Provided data →
---+---

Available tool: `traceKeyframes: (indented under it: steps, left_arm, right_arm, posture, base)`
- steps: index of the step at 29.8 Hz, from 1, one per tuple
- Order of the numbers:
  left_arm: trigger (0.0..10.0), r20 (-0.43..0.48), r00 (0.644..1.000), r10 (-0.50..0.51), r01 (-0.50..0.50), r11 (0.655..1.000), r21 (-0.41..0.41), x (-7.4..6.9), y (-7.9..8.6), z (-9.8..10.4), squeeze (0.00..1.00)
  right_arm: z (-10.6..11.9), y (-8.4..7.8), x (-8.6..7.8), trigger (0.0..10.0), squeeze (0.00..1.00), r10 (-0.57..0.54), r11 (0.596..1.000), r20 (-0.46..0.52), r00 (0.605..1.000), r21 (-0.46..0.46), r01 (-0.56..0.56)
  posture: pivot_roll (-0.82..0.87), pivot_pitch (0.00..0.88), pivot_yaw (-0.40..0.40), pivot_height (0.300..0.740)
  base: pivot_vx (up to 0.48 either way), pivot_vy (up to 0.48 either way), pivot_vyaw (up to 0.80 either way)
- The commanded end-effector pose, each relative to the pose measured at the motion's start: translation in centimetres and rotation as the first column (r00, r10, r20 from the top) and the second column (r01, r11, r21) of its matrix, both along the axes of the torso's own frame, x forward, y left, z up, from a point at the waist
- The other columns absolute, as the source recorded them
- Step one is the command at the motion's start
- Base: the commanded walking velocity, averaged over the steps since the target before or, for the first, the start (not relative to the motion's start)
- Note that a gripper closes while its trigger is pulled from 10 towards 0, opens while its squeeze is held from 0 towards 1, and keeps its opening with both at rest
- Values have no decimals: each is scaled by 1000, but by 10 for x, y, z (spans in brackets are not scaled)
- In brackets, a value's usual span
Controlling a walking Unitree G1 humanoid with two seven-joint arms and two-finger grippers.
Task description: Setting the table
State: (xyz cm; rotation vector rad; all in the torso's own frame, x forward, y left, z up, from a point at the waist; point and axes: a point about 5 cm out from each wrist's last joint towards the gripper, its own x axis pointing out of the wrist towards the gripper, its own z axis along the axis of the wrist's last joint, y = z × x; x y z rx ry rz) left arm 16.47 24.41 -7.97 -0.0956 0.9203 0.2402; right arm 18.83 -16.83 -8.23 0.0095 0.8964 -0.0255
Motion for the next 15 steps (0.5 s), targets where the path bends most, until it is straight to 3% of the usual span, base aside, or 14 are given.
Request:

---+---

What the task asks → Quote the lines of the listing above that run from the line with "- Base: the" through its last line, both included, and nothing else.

Task output →
- Base: the commanded walking velocity, averaged over the steps since the target before or, for the first, the start (not relative to the motion's start)
- Note that a gripper closes while its trigger is pulled from 10 towards 0, opens while its squeeze is held from 0 towards 1, and keeps its opening with both at rest
- Values have no decimals: each is scaled by 1000, but by 10 for x, y, z (spans in brackets are not scaled)
- In brackets, a value's usual span
Controlling a walking Unitree G1 humanoid with two seven-joint arms and two-finger grippers.
Task description: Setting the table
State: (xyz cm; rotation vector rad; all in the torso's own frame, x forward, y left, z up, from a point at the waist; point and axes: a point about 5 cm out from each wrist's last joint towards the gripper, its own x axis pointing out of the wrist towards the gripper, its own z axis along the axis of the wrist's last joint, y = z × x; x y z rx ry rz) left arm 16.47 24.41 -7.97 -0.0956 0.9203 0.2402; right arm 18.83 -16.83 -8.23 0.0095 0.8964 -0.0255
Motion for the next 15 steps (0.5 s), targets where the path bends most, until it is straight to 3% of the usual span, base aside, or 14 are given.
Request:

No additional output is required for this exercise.